What you have to do ▸ Below are the records; locate each line with the word "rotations" and copy it.

Materials provided ▸
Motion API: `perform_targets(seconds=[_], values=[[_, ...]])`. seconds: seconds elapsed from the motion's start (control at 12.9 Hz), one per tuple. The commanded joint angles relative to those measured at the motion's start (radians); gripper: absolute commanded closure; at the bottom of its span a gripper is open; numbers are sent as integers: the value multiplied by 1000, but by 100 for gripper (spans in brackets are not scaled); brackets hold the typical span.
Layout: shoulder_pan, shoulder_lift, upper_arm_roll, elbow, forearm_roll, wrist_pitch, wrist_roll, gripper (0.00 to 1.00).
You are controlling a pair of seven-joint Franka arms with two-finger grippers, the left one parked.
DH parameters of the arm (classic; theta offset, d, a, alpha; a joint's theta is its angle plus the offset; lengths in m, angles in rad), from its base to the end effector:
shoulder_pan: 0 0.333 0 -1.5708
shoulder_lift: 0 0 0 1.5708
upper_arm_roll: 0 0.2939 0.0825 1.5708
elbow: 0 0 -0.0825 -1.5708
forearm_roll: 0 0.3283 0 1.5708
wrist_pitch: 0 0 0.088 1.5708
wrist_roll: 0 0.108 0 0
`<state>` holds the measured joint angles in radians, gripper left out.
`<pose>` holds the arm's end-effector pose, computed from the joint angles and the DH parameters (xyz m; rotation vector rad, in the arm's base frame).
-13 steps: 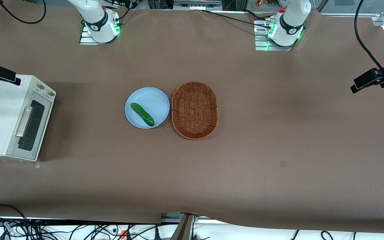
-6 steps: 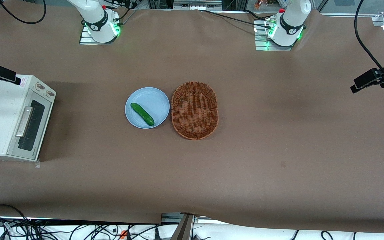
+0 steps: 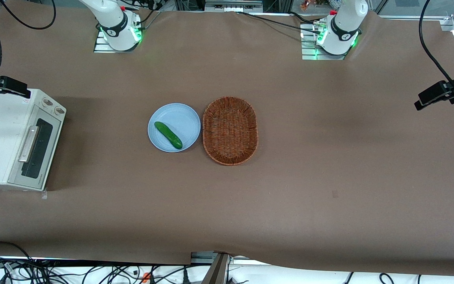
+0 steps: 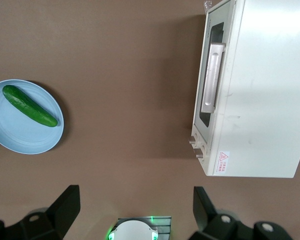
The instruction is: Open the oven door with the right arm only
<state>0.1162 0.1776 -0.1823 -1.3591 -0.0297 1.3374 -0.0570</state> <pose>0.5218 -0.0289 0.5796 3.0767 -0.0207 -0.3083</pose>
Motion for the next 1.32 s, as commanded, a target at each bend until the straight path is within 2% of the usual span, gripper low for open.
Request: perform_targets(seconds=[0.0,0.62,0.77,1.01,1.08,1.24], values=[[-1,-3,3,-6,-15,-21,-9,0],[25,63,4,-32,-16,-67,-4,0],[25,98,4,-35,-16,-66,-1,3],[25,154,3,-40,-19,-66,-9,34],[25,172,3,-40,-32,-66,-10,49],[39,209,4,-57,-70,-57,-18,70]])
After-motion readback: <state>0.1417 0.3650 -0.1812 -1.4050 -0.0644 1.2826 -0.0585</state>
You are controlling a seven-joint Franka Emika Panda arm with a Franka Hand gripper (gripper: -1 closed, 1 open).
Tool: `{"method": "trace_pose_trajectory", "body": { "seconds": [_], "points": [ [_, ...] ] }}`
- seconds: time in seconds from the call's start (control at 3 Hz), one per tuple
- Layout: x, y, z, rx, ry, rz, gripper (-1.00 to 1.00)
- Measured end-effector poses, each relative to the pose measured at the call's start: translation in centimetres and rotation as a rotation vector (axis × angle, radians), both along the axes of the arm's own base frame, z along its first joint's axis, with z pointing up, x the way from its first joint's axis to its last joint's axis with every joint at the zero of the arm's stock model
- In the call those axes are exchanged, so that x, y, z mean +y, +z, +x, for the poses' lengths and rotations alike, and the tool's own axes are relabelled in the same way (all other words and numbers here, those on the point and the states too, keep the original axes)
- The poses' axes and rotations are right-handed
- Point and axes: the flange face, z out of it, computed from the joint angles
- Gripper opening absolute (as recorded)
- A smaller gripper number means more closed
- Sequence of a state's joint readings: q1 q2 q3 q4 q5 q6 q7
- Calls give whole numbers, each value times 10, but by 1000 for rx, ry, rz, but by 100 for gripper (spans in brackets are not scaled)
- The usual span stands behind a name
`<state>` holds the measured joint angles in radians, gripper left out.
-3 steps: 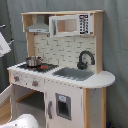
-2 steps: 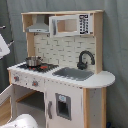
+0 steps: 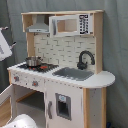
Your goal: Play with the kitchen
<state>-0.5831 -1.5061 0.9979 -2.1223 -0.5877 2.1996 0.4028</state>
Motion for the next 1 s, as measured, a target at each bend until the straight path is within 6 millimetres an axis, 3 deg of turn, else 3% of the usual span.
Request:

Written reply ▸
- In the call those axes are exchanged, so that x, y, z mean +y, +z, +x, for the poses' lengths and rotations alike, and the tool's own axes are relabelled in the same way (all other words and numbers here, those on the point and the states too, keep the original axes)
- The poses' axes and rotations are right-handed

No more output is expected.